Nonsurgical Management of Sinonasal Teratocarcinosarcoma With Chemoradiotherapy: A Case Report
Yuki Ban, Junko Tsuda, Yosuke Okinaka, Youhei Yamamoto, Mei Sakamoto, Tomoyasu Yamagata, Yosuke Takemoto, Makoto Hashimoto, Yoshinobu Hoshii, Kazuma Sugahara

TL;DR
A rare nasal cancer was managed with chemoradiotherapy when surgery was not possible, showing stable disease after six months.
Contribution
Demonstrates nonsurgical chemoradiotherapy as a potential treatment for inoperable sinonasal teratocarcinosarcoma.
Findings
The patient received chemoradiotherapy due to inoperability and showed stable disease at 6 months.

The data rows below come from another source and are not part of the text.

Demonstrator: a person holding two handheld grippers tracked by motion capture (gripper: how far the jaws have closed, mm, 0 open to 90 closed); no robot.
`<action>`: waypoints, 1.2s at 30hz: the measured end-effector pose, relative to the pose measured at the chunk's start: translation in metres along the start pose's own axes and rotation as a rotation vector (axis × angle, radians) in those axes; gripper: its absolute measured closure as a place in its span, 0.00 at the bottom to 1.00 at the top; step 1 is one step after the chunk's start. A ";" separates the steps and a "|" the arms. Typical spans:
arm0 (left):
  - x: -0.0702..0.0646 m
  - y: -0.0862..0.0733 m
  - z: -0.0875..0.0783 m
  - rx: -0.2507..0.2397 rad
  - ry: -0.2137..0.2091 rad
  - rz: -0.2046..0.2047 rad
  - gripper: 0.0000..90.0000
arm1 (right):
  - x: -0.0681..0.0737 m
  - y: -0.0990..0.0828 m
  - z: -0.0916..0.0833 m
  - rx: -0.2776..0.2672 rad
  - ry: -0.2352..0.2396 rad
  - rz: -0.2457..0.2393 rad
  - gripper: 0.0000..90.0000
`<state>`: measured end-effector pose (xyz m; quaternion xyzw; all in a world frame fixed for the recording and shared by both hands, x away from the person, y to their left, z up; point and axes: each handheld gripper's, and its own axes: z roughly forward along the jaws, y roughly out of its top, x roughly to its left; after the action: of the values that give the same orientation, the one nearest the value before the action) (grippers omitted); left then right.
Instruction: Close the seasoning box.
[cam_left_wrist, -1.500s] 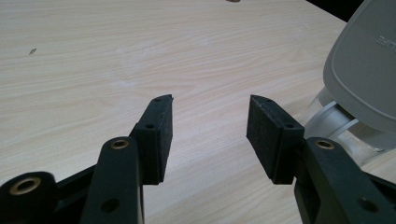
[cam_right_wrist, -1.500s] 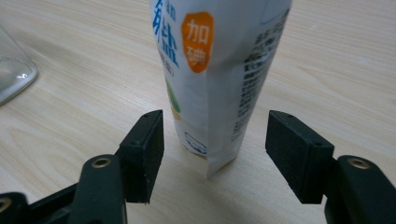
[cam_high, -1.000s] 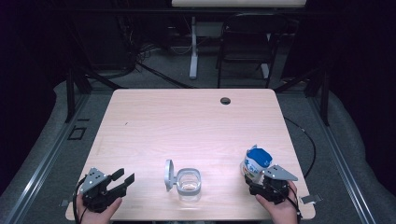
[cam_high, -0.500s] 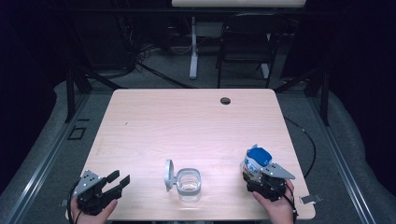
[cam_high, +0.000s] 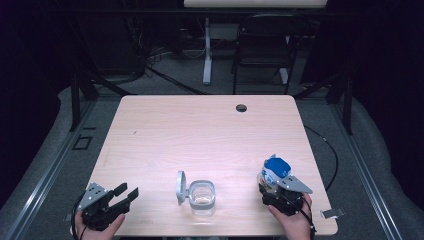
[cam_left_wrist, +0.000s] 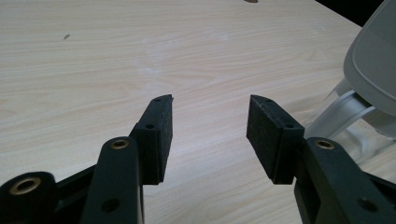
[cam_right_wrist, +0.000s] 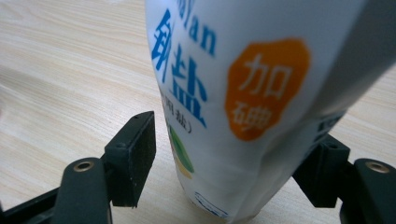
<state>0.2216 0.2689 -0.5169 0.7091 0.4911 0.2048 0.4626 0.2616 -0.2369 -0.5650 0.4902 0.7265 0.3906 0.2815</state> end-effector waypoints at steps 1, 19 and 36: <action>0.000 0.000 0.000 0.002 0.000 0.000 0.57 | 0.001 -0.001 0.002 -0.004 -0.009 -0.004 0.33; 0.001 -0.002 0.001 0.011 0.002 -0.002 0.57 | 0.001 -0.003 0.007 -0.016 -0.032 -0.017 0.37; 0.001 -0.002 0.001 0.008 0.004 -0.010 0.57 | -0.001 -0.004 0.010 -0.016 -0.028 -0.024 0.39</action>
<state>0.2220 0.2698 -0.5197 0.7082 0.4963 0.2021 0.4597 0.2679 -0.2362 -0.5737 0.4845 0.7252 0.3862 0.3004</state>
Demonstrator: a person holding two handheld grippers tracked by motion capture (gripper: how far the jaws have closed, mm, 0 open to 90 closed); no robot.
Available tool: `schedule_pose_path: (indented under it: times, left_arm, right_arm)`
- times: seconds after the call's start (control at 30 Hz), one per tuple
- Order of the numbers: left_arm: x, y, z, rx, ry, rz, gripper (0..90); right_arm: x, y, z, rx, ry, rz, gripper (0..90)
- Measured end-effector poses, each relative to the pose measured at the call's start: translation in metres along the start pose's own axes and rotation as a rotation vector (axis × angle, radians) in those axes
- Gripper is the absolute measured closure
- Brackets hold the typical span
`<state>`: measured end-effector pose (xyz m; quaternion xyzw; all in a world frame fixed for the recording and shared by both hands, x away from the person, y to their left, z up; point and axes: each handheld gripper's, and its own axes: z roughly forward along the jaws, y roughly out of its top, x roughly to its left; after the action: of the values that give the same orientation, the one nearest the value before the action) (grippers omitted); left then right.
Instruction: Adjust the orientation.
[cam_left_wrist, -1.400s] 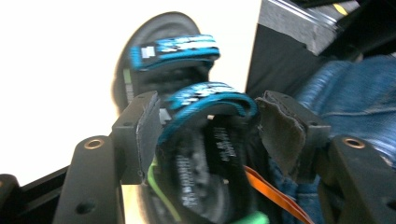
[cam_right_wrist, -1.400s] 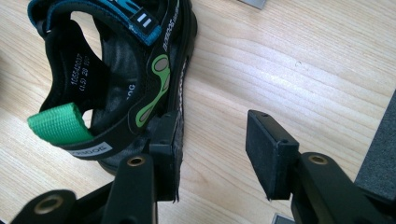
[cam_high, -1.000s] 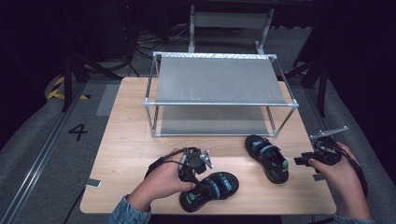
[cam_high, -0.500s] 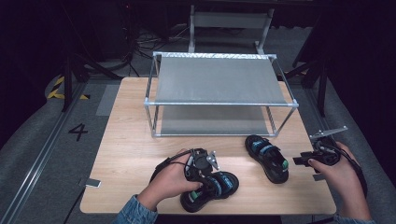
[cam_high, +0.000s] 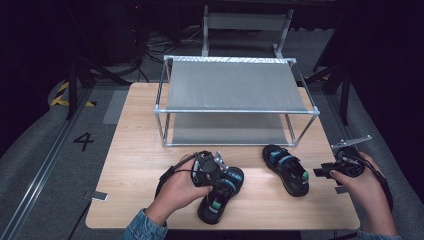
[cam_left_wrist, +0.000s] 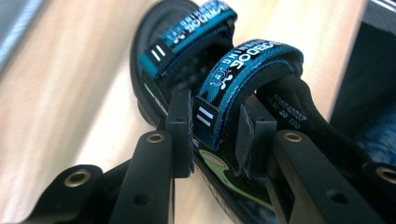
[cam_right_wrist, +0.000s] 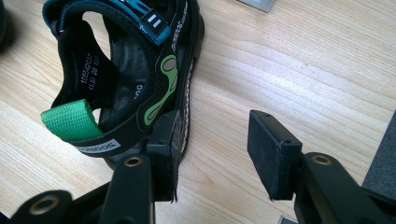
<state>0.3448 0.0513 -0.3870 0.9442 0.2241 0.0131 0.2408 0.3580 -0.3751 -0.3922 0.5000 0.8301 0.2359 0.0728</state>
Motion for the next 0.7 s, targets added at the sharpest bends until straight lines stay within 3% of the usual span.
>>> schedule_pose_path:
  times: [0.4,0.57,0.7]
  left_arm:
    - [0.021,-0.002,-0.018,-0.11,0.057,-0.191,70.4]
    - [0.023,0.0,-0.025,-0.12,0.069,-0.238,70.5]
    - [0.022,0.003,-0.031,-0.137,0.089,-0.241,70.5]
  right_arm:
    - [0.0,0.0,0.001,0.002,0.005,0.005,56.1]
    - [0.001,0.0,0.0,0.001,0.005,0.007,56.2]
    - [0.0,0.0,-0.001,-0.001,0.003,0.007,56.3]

The case highlights the diagnostic challenges of sinonasal teratocarcinosarcoma.
Abstract
Sinonasal teratocarcinosarcoma (SNTCS) is a rare, aggressive malignancy with epithelial, mesenchymal, and neuroectodermal components. We report the case of a 66-year-old man with right nasal obstruction and epistaxis. Imaging revealed a mass in the right nasal cavity and ethmoid sinus. Histopathology revealed immature squamous nests with clear cytoplasm, and immunohistochemistry confirmed multiphenotypic differentiation. Therefore, SNTCS was diagnosed. Owing to inoperability, the patient underwent chemoradiotherapy, which resulted in stable disease at 6 months. This case highlights the diagnostic complexity of SNTCS and suggests that nonsurgical management may be effective in select cases.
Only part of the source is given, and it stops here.